Chanukah, like the very oil we are celebrating, has got one mitzvah (candle lighting) that lasts for all eight nights. There is a related megillah, the Book of Maccabees, but it remains in the Apocrypha, never having gotten the invite to the cool kids’ canonization table.
But far from falling by the wayside, Chanukah is one of the most highly anticipated and widely celebrated Jewish holidays. We have created all sorts of traditions and customs around Chanukah—Who needs a seudah? We’ve got chocolate gelt and potato latkes!—and we adhere to them as strictly as if they were engraved on those stone tablets. (“Thou shalt eat fried pastries filled with jelly. Though we recommendeth the caramel.”)
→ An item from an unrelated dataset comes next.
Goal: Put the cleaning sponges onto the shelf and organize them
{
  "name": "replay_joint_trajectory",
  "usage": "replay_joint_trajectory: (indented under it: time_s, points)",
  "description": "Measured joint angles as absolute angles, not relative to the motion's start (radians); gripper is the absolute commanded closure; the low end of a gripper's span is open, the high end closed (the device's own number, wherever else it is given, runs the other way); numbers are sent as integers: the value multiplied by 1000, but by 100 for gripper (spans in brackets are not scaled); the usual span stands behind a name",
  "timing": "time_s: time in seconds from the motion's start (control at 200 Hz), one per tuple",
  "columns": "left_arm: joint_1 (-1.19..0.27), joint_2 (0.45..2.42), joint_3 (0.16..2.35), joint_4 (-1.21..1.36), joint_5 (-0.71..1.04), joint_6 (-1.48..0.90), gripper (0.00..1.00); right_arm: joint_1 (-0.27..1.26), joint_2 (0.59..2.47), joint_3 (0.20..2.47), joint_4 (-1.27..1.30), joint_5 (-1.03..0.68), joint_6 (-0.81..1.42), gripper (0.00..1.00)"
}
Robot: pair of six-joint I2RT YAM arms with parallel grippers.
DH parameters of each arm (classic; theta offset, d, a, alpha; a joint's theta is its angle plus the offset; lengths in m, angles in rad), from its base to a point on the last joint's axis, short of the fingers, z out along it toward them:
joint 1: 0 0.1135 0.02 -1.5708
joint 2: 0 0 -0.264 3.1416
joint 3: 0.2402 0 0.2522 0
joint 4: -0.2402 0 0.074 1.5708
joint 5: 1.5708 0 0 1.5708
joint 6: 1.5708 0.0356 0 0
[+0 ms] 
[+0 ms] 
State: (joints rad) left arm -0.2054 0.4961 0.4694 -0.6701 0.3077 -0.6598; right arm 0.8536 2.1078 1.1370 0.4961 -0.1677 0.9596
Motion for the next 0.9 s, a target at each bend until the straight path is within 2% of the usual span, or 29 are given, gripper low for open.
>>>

Other holidays may be defined by their special instructions: no leavened bread, eat in a hut, listen to megillah. With Chanukah, what it lacks in mitzvot and instructions it makes up for in Grand Themes, and in Israeli society especially, the Themes are what make the holiday special. More than any other Jewish holiday, the message of Chanukah aligns with Israeli mentality: Never give up. The small are victorious over the many. Fight for what you believe in. Even a small light can banish the dark.
These ideas are as fundamental to a modern-day Israeli—secular and religious alike—as they were to the Maccabees hundreds of years ago.
And Chanukah’s lack of mitzvot actually makes it kind of special. It’s a holiday that you can shape and mold however you like, a holiday that Jews of all stripes can easily celebrate together.
With so few “must-dos,” almost no “can’t-do’s” and a general lack of “seder” (order), Chanukah has truly developed into a holiday of the people. In the empty space where, “This is how you must celebrate” should be, we’ve filled it up with our own unique ways to celebrate and commemorate.